TASK DESCRIPTION: Every entry must be set down exactly in the answer; no pictures should appear.

Source data:
--------------------

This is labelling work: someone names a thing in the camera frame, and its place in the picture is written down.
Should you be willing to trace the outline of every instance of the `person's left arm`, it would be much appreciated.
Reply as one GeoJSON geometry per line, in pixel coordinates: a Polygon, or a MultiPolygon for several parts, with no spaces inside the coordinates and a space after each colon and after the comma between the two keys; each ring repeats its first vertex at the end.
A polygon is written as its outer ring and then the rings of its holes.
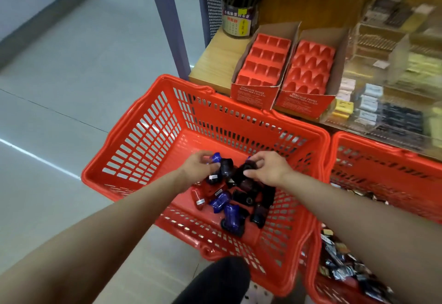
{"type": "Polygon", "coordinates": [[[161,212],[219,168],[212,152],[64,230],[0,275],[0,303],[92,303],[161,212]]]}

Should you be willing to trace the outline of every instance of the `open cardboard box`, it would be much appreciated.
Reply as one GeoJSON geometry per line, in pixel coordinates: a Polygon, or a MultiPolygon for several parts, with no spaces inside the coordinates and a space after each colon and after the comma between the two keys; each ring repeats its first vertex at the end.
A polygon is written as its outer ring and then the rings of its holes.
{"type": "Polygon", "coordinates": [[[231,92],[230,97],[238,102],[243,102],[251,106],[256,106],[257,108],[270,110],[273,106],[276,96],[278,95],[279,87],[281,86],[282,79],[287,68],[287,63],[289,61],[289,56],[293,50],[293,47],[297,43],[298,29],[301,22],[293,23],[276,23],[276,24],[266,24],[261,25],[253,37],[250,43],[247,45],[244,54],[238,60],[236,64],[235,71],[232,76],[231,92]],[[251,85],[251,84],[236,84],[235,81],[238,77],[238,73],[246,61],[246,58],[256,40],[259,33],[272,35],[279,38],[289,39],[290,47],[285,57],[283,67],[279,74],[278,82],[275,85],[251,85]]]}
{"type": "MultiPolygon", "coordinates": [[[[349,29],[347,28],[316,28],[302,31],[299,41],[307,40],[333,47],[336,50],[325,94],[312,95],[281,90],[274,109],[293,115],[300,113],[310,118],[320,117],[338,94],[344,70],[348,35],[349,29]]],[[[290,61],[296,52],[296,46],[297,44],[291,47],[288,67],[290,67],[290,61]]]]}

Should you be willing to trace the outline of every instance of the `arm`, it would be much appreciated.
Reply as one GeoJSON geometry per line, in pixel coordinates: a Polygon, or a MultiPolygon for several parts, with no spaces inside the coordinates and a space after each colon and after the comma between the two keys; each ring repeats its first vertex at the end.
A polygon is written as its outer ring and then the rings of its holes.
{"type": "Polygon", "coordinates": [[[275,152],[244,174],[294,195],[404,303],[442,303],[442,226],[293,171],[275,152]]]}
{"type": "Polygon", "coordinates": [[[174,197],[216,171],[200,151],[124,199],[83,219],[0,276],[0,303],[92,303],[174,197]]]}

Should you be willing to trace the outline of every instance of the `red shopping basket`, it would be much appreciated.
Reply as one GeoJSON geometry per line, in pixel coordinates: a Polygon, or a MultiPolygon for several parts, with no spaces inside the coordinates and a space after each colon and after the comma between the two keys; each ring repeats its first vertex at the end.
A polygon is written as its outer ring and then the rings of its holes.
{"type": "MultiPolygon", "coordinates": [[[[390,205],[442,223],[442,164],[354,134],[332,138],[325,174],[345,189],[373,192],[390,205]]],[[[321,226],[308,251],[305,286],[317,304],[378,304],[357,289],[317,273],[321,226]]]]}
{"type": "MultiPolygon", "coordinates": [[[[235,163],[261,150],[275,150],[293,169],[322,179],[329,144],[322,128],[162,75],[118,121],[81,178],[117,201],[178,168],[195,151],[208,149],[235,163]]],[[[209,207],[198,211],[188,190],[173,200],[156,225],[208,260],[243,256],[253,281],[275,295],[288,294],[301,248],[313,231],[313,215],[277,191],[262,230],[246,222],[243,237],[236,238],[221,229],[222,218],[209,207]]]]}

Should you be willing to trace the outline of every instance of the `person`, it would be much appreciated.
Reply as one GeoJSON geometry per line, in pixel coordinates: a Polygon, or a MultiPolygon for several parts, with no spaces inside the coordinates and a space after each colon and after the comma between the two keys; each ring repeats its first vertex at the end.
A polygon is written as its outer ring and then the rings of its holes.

--------------------

ANSWER SECTION:
This is labelling work: someone names a thing in the camera frame, and its place in the picture is written down.
Should you be willing to trace the outline of every instance of the `person's left arm`, it would be much appreciated.
Reply as one GeoJSON geometry per line, in pixel coordinates: a Polygon, or a MultiPolygon for several parts, with no spaces inside the coordinates and a space after each colon and after the comma between the two keys; each ring repeats its first vertex at the end.
A polygon is written as its outer ring and then the rings of its holes.
{"type": "Polygon", "coordinates": [[[161,212],[219,168],[212,152],[64,230],[0,275],[0,303],[92,303],[161,212]]]}

Should you be willing to trace the outline of every instance of the `open cardboard box`, it would be much appreciated.
Reply as one GeoJSON geometry per line, in pixel coordinates: a Polygon, or a MultiPolygon for several parts, with no spaces inside the coordinates and a space after each colon and after the comma between the two keys; each ring repeats its first vertex at the end.
A polygon is written as its outer ring and then the rings of its holes.
{"type": "Polygon", "coordinates": [[[231,92],[230,97],[238,102],[243,102],[251,106],[256,106],[257,108],[270,110],[273,106],[276,96],[278,95],[279,87],[281,86],[282,79],[287,68],[287,63],[289,61],[289,56],[293,50],[293,47],[297,43],[298,29],[301,22],[293,23],[276,23],[276,24],[266,24],[261,25],[253,37],[250,43],[247,45],[244,54],[238,60],[236,64],[235,71],[232,76],[231,92]],[[251,85],[251,84],[236,84],[235,81],[238,77],[238,73],[246,61],[246,58],[256,40],[259,33],[272,35],[279,38],[289,39],[290,47],[285,57],[283,67],[279,74],[278,82],[275,85],[251,85]]]}
{"type": "MultiPolygon", "coordinates": [[[[349,29],[347,28],[316,28],[302,31],[299,41],[307,40],[333,47],[336,50],[325,94],[312,95],[281,90],[274,109],[293,115],[300,113],[310,118],[320,117],[338,94],[344,70],[348,35],[349,29]]],[[[290,61],[296,52],[296,46],[297,44],[291,47],[288,67],[290,67],[290,61]]]]}

Should you be willing to trace the outline of every instance of the `arm`, it would be much appreciated.
Reply as one GeoJSON geometry per line, in pixel coordinates: a Polygon, or a MultiPolygon for several parts, with no spaces inside the coordinates and a space after each colon and after the comma between the two keys; each ring repeats its first vertex at the end.
A polygon is written as its outer ring and then the rings of its holes.
{"type": "Polygon", "coordinates": [[[275,152],[244,174],[294,195],[404,303],[442,303],[442,226],[293,171],[275,152]]]}
{"type": "Polygon", "coordinates": [[[174,197],[216,171],[200,151],[124,199],[83,219],[0,276],[0,303],[92,303],[174,197]]]}

Should you be willing to trace the outline of every instance of the `red shopping basket`, it would be much appreciated.
Reply as one GeoJSON geometry per line, in pixel coordinates: a Polygon, or a MultiPolygon for several parts, with no spaces inside the coordinates and a space after each colon and after the comma between the two keys; each ring repeats its first vertex at the end.
A polygon is written as its outer ring and then the rings of its holes.
{"type": "MultiPolygon", "coordinates": [[[[390,205],[442,223],[442,164],[354,134],[332,138],[325,174],[345,189],[373,192],[390,205]]],[[[321,226],[308,251],[305,286],[317,304],[378,304],[357,289],[317,273],[321,226]]]]}
{"type": "MultiPolygon", "coordinates": [[[[235,163],[261,150],[275,150],[293,169],[322,179],[329,144],[322,128],[162,75],[118,121],[81,178],[117,201],[178,168],[195,151],[208,149],[235,163]]],[[[209,207],[198,211],[188,190],[173,200],[156,225],[208,260],[243,256],[253,281],[275,295],[288,294],[301,248],[313,231],[313,215],[277,191],[262,230],[246,222],[243,237],[236,238],[221,229],[222,218],[209,207]]]]}

Should you be willing to trace the outline of every instance of the `person`, it would be much appreciated.
Reply as one GeoJSON geometry per line, in pixel coordinates: a Polygon, or a MultiPolygon for several parts, with no spaces inside the coordinates and a space after each colon and after the comma between the two keys; each ring repeats its first vertex at the end.
A polygon is written as its outer ring and then the rings of its holes.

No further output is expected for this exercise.